Mum’s eyes are closed and she’s mouth breathing. I kneel down next to the sofa, resting the mug on the floor and see she’s still wearing her nurse’s clothes under the duvet. Her skin’s pale and, with her mousey hair in a ponytail, she looks young for a mum. I hold my hand up next to her face. My skin’s darker than hers, but lighter than Dad’s, and I think about genes and twisted strings of code. Then I notice the photograph of Marc in his Aston Villa youth kit tucked between the cushion under her head and the arm of the sofa.
“Mum. Mum, why don’t you get into bed?” I put my hand on her shoulder.
She jerks awake and sits straight up, kicking the coffee all over my lap. I shout out and fall back as the hot coffee burns my thighs through my jogging bottoms. Mum looks terrified.
“Luke!” She falls forward off the sofa half on top of me, grabbing my shoulders. “Are you OK?”
The photo of Marc drops on to the floor. I can feel the heat branding my skin. “I’m OK, Mum. It’s all right.”
She sees the photograph and lets go of me to pick it up. Then she pulls the duvet away and looks down at the dark brown patch on the cream carpet. “Oh, look what you did! You need to be careful, Luke.”
“Me?”
“This is gonna need shampooing. Get a cloth, hurry up!”
So I go to the kitchen, my thighs pulsing from the heat, to get a tea towel to clean up the mess I didn’t make.
Walls work both ways. What keeps you safe, keeps you separate.
“Of course there’s a difference! These ones are Honey Nut, Dad. They’ve got honey and nuts in …”

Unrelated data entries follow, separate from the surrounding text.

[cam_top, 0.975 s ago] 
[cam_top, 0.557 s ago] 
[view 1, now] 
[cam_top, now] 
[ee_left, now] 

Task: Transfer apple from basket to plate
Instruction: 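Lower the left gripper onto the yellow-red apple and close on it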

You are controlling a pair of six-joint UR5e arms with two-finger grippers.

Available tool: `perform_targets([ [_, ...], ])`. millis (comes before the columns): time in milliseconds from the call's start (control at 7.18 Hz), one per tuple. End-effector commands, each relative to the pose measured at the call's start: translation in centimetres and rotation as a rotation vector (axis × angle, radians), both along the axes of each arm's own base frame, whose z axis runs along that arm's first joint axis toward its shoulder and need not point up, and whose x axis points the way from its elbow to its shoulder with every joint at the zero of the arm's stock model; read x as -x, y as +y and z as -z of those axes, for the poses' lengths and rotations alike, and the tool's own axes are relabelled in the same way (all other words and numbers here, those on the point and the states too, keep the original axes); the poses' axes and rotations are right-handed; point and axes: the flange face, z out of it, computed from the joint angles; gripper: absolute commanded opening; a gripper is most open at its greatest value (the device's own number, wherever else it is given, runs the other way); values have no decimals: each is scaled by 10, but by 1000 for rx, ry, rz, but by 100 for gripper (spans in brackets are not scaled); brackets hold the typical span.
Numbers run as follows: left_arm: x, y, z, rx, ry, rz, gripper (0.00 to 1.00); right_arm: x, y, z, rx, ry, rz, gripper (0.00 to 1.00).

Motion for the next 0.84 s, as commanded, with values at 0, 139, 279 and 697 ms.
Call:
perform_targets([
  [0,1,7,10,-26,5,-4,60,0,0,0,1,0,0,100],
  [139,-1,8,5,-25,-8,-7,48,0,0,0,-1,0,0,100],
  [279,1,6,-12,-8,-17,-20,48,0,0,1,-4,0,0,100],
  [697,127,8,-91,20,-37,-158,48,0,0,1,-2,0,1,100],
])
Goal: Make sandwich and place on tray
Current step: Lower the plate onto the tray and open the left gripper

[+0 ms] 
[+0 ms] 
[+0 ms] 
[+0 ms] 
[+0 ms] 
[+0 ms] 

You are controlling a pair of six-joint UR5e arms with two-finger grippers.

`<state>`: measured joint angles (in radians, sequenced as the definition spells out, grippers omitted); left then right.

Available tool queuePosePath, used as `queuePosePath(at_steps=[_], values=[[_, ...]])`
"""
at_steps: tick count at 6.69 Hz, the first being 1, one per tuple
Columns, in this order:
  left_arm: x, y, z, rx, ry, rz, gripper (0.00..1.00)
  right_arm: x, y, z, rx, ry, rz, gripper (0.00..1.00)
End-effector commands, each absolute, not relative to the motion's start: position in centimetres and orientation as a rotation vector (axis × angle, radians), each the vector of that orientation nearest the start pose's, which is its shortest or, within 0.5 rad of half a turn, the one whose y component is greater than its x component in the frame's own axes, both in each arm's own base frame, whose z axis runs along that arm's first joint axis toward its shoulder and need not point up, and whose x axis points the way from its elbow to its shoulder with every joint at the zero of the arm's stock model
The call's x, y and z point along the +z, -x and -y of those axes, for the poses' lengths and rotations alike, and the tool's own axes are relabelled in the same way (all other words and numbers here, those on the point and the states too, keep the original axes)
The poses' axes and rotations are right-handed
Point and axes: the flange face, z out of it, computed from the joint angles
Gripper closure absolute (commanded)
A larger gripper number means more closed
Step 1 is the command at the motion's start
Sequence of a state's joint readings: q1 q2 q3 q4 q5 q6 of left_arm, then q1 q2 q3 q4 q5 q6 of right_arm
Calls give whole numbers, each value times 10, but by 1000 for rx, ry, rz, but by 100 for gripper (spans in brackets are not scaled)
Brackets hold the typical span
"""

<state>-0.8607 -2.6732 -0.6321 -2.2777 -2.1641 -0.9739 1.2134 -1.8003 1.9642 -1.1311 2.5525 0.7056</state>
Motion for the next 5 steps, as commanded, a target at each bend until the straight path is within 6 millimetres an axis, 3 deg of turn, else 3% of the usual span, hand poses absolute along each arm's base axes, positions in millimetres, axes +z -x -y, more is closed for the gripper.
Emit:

“But I don’t want honey and nuts.”
I laugh. Zia’s putting on a voice for his dad, playing both parts in this little comedy routine, hunching over and everything, pretending to adjust his glasses. Me and Tommy are his audience, sitting on the lime-green leather sofa. I can see our dark reflection in the black screen of the massive TV behind him.
“Are you kidding, Dad? Let’s treat ourselves, yeah?”
“I don’t want a treat, I want breakfast.”
“But Dad, you’re the West Midlands Carpet King, you can afford to splash out on a better cereal. Look, these ones are called clusters, they look good.”
“Cornflakes.”
“How about Cocopops?”
“Cornflakes.”
“Fine, but let’s at least get the Crunchy Nut, yeah?”
“You think I became successful by eating crunchy nuts? What’s wrong with you? You used to love cornflakes, you too good for cornflakes now?”
I laugh and Zia stops his routine.
I nod at him. “This is good stuff, man.”
Zia bows. “My life is my scrapbook.”
He’s got no idea how cool that sounded, and I make a mental note to write it down later.
“Has your dad seen you do it yet?” says Tommy.
“Are you mad? In fact, we should go. He’ll be back soon.”